PROBLEM DESCRIPTION
Copy each line in the data that includes the word "camera".

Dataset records
────────

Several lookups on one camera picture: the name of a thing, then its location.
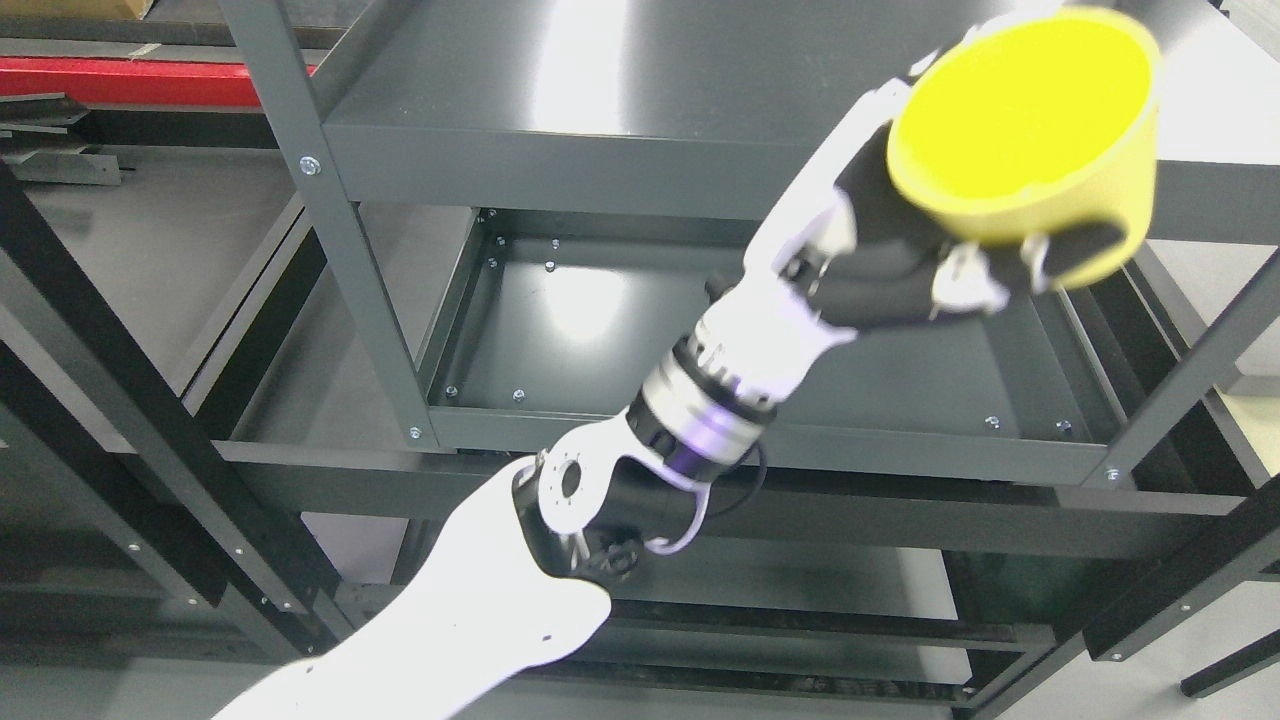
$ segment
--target yellow bowl
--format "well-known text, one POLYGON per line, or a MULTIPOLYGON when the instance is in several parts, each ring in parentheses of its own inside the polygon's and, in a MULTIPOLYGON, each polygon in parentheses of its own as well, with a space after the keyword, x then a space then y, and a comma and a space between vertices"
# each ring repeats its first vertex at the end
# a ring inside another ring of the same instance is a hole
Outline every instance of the yellow bowl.
POLYGON ((925 70, 888 136, 904 197, 987 245, 1107 220, 1121 245, 1060 278, 1098 281, 1146 237, 1160 51, 1114 10, 1065 8, 960 45, 925 70))

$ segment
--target red beam
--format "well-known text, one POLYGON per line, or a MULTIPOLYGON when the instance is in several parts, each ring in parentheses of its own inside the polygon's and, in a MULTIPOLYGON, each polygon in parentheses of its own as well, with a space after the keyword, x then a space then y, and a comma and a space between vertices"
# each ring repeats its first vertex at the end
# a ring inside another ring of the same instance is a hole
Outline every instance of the red beam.
POLYGON ((65 92, 87 104, 260 105, 242 64, 102 58, 0 58, 0 95, 65 92))

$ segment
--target robotic hand
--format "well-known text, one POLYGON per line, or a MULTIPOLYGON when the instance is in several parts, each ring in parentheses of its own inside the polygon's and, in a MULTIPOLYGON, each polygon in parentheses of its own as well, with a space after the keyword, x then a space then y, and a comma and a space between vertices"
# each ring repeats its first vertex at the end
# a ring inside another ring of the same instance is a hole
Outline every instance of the robotic hand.
POLYGON ((585 643, 609 614, 605 588, 645 551, 686 547, 713 480, 758 447, 823 352, 882 327, 996 313, 1116 266, 1133 227, 1073 222, 979 242, 904 199, 886 160, 891 135, 940 55, 856 101, 760 224, 741 278, 708 282, 710 307, 627 409, 504 468, 451 515, 381 614, 218 719, 457 712, 585 643))

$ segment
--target metal shelf
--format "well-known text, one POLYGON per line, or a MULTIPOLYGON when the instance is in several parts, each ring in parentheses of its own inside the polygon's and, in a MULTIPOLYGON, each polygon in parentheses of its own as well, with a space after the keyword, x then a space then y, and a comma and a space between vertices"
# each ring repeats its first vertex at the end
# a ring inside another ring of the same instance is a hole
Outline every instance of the metal shelf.
POLYGON ((1011 5, 387 0, 316 83, 355 200, 758 219, 859 95, 1011 5))
MULTIPOLYGON (((704 281, 740 268, 751 229, 506 210, 476 224, 456 322, 429 340, 444 348, 439 370, 420 368, 438 436, 527 452, 618 413, 707 307, 704 281)), ((1064 370, 1076 366, 1057 348, 1083 341, 1055 345, 1039 315, 1064 311, 1028 301, 986 320, 867 333, 813 368, 771 427, 769 455, 787 468, 1082 483, 1106 452, 1091 438, 1108 439, 1119 418, 1082 411, 1111 389, 1101 369, 1064 370)))
POLYGON ((129 168, 119 187, 36 184, 27 193, 182 392, 209 351, 201 331, 293 186, 270 150, 109 146, 104 152, 129 168))

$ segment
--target cardboard box
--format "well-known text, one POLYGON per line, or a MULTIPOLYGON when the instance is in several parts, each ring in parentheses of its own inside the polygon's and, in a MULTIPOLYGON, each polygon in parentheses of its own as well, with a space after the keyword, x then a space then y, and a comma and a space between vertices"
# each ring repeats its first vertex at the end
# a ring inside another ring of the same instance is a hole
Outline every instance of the cardboard box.
POLYGON ((0 15, 141 20, 155 0, 0 0, 0 15))

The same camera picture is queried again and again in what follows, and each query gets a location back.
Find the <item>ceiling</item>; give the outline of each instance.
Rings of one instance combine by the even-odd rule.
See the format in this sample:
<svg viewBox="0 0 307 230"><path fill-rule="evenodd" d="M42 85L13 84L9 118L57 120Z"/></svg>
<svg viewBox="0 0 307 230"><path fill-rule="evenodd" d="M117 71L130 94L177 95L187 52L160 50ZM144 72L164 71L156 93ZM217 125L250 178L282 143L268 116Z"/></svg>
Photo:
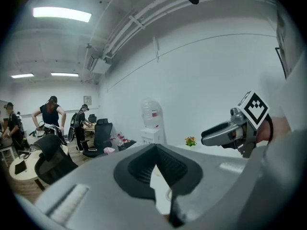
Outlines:
<svg viewBox="0 0 307 230"><path fill-rule="evenodd" d="M189 5L187 0L29 0L8 36L1 68L7 76L22 73L35 75L14 81L98 83L101 74L86 69L90 55L112 58L146 25ZM88 12L92 17L89 23L85 23L32 16L34 7L47 6ZM87 43L94 47L87 49ZM51 72L74 72L79 77L52 77Z"/></svg>

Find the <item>black office chair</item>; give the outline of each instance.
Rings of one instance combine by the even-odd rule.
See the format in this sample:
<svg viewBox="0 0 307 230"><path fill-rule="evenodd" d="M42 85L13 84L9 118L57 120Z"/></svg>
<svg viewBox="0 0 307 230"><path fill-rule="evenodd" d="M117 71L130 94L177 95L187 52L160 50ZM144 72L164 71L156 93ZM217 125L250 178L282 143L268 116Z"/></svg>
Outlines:
<svg viewBox="0 0 307 230"><path fill-rule="evenodd" d="M88 117L88 121L91 123L95 123L97 120L97 117L95 116L95 114L90 114L90 116Z"/></svg>
<svg viewBox="0 0 307 230"><path fill-rule="evenodd" d="M104 154L104 148L112 146L110 139L112 127L113 124L105 123L105 120L98 119L95 125L94 146L89 150L84 150L83 155L86 157L94 158Z"/></svg>
<svg viewBox="0 0 307 230"><path fill-rule="evenodd" d="M39 141L43 152L35 165L39 179L50 185L78 167L62 150L59 137L50 134Z"/></svg>

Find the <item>wooden floor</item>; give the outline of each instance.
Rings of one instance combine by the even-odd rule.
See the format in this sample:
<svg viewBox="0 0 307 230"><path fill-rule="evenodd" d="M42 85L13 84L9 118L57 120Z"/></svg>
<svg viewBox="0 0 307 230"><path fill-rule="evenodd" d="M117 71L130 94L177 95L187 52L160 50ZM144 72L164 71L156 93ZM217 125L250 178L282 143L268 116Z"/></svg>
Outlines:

────────

TASK OUTPUT
Several lookups on one camera picture: the name of a thing, then its location.
The same camera picture is queried again and again in what follows, and each query gets a location back.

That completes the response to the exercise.